» **WORK INSTRUCTION**
What you give back must match the data exactly, minus the pictures.
--------------------------------------------------
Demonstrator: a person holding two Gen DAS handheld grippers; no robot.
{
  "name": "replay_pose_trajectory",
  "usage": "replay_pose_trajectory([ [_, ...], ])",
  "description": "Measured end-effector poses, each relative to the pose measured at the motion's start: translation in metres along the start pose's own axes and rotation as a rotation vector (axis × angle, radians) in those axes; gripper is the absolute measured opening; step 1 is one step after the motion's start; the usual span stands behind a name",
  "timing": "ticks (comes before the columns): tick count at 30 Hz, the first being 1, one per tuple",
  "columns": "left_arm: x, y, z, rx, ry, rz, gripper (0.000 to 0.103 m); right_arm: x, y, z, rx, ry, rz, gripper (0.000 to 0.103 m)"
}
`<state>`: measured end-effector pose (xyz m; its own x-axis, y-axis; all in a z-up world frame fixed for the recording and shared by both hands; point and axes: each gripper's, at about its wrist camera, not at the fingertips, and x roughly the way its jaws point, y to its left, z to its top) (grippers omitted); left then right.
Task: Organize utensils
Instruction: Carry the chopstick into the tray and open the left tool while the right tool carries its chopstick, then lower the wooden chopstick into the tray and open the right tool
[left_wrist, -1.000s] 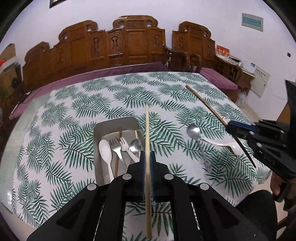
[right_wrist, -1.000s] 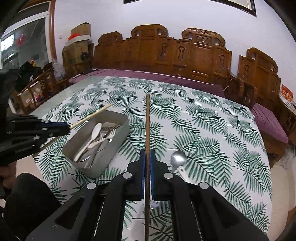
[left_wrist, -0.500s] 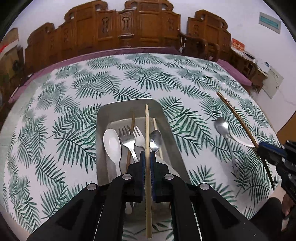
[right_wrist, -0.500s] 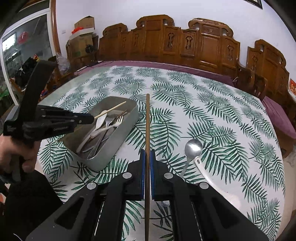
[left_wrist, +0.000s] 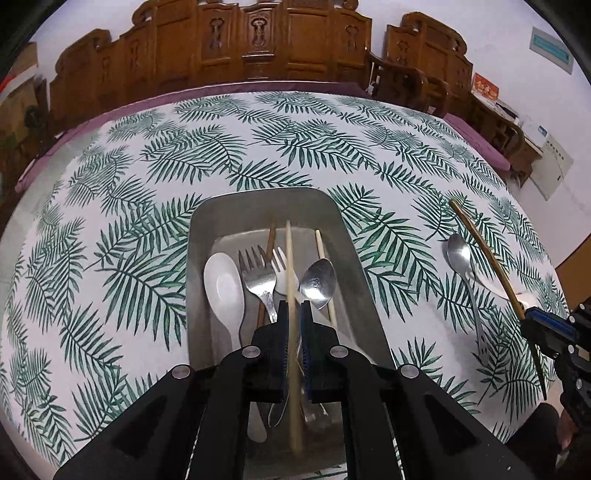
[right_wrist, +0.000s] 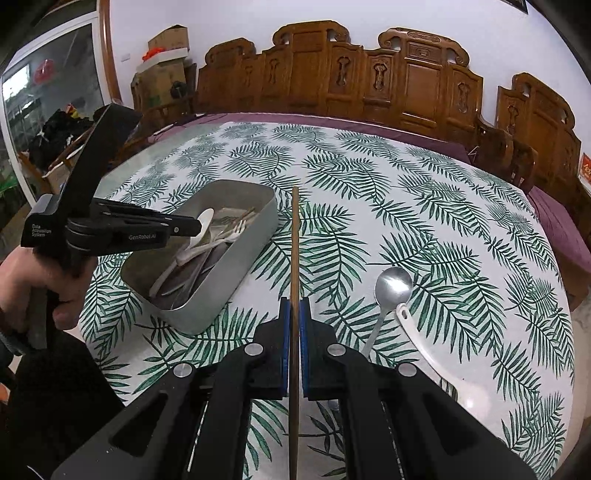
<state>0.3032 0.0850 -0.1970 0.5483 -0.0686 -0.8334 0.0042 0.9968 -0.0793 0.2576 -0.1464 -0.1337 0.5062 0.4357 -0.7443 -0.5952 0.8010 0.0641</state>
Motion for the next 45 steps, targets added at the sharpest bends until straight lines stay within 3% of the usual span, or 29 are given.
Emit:
replay_pose_trajectory([
  [9,-0.044,0.009,-0.016,0.009,-0.058,-0.016,0.006,-0.001,0.017,0.009,-0.009,-0.014,0.019,0.006],
  [13,-0.066,0.012,-0.022,0.022,-0.095,-0.010,0.022,-0.003,0.028,0.016,-0.014,-0.023,0.030,0.006],
  [15,-0.077,0.015,-0.026,0.025,-0.111,-0.010,0.025,-0.003,0.033,0.018,-0.018,-0.025,0.035,0.006],
  [23,-0.109,0.030,-0.036,0.003,-0.175,0.003,0.081,0.004,0.053,0.031,-0.031,-0.027,0.058,0.006],
  [35,-0.129,0.051,-0.048,-0.022,-0.197,0.021,0.081,0.034,0.066,0.061,-0.011,-0.006,0.099,0.006],
  [45,-0.135,0.060,-0.053,-0.031,-0.201,0.035,0.082,0.068,0.076,0.087,0.090,0.027,0.149,0.006],
])
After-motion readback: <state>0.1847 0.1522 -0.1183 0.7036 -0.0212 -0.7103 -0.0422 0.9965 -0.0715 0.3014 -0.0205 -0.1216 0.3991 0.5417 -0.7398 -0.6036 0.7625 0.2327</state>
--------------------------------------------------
» **THE COMPLETED TASK**
Demonstrator: a person holding two Gen DAS handheld grippers; no robot.
{
  "name": "replay_pose_trajectory",
  "usage": "replay_pose_trajectory([ [_, ...], ])",
  "description": "Measured end-effector poses, each relative to the pose measured at the motion's start: translation in metres along the start pose's own axes and rotation as a rotation vector (axis × angle, radians) in those axes; gripper is the absolute measured opening; step 1 is one step after the motion's start; the usual span stands behind a name",
  "timing": "ticks (comes before the columns): tick count at 30 Hz, the first being 1, one per tuple",
  "columns": "left_arm: x, y, z, rx, ry, rz, gripper (0.000 to 0.103 m); right_arm: x, y, z, rx, ry, rz, gripper (0.000 to 0.103 m)"
}
`<state>`: measured end-effector pose (xyz m; its own x-axis, y-axis; all in a z-up world frame fixed for the recording and shared by both hands; point and axes: each gripper's, at about its wrist camera, not at the fingertips, and x roughly the way its jaws point, y to its left, z to its top) (grippers omitted); left then right.
Task: Organize utensils
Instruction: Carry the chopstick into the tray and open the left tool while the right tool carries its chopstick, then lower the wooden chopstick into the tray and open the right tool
[left_wrist, -1.000s] 
[right_wrist, -1.000s] 
[left_wrist, -0.500s] 
[right_wrist, -0.500s] 
[left_wrist, +0.000s] 
[right_wrist, +0.000s] 
<state>0.3032 0.0850 -0.1970 0.5483 -0.0686 -0.8334 0.0042 0.9968 -0.0793 0.2576 -0.1464 -0.1337 0.5062 0.4357 -0.7443 -0.5952 0.8010 0.0641</state>
Motion for the next 45 steps, targets added at the sharpest bends until straight lines stay within 3% of the usual span, or 29 are given.
Emit:
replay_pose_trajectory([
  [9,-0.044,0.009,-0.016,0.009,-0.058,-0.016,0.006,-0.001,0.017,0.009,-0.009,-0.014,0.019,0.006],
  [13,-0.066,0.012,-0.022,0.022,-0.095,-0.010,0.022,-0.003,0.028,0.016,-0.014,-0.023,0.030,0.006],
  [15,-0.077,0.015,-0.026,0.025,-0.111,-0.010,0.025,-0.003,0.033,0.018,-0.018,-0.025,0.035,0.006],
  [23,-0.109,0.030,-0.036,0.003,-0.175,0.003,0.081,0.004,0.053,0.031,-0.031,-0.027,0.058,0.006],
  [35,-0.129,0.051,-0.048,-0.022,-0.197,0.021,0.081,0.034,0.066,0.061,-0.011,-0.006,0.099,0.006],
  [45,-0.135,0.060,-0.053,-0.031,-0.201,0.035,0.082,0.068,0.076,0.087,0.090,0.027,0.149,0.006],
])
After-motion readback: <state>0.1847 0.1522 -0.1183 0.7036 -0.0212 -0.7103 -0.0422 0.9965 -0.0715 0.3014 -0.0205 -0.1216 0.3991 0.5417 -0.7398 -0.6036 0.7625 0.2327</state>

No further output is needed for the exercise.